His portrait of the Yankees isn’t of a team that just throws money around, but one that spends it wisely, on certain kind of player: one who gets on base or is a left-handed starter. But for all their spending, they were a lucky team, too.
One episode stands out: in the 1998 offseason, Yankee slugger Bernie Williams was a free agent. Williams wanted to stay. Steinbrenner called him “a young man who truly wanted to be a Yankee.” But the team was also talking with Albert Belle. When Williams took a trip to Puerto Rico, the Yankees called Belle.
Belle told (Yankees GM Brian Cashman) that if he offered a four-year, $52 million deal? he’d be ready to sign. “If you get me this, I’ll be a Yankee,” Belle said. Steinbrenner approved the terms, and Cashman was ecstatic; the negotiations were closed. Brian Cashman called Belle’s agent 15 minutes later to tell him Steinbrenner approved the $52 million and Arn Tellem told him there was a problem: Belle wasn’t going to sign with the Yankees. (140-41)
Belle opted to play in Baltimore, citing a smaller media presence. The money wasn’t bad, either: $65 million over five years (Olney later suggests Belle never wanted to play in New York, only to drive up Baltimore’s bid). The Yankees scrambled to resign Williams and made out like bandits.
As New York went to three World Series between 1999 and 2001, Williams would have some of his best seasons; in the 2000 ALCS against Seattle, for instance, he finished with 10 hits and a 1.090 OPS. In Baltimore, Belle’s career flamed out: his power numbers dropped as he clashed with his team and retired after the 2000 season.
While the core of Olney’s book is former Yankee Paul O’Neill, whose name echoes throughout the book, the biggest name, the one that provides the climax of the book, is Jeter’s.
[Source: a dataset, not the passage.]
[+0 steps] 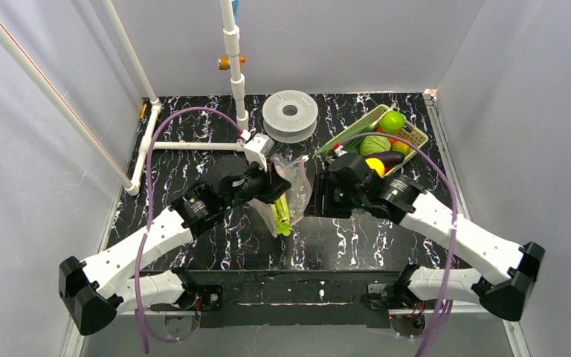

Olney writes of how his confidence and attitude not only made him fit into the team, but quickly become the heart of it.
Jeter had a knack for drawing in the personalities on the fringes of the team, mostly with humor. He had a long-standing friendship with Ramiro Mendoza? and gave Hideki Irabu his nickname of Bu-Bu. Roger Clemens joined the Yankees with a history of drilling Jeter with fastballs, so Jeter and Chuck Knoblauch immediately played a practical joke on him, donning full catcher’s gear to take batting practice. (page 213)
The turmoil of Steinbrenner is constantly behind the action in “The Last Night”. His desire to win comes at the cost of stability: after a loss, any loss really, he is ready to blow to team up. “There’ll be changes,” he says, like the chorus from an ancient play. And it’s telling that Jeter is one of the three Yankees left from this period, on a team that’s been overhauled time and time again.
Just telling what and how the Yankees accomplished 10 seasons ago is a story in itself. Olney’s book goes beyond that: it tells what happened next, and why, in a clear and lucid way. It’s a great book, one that any baseball fan ought to check out.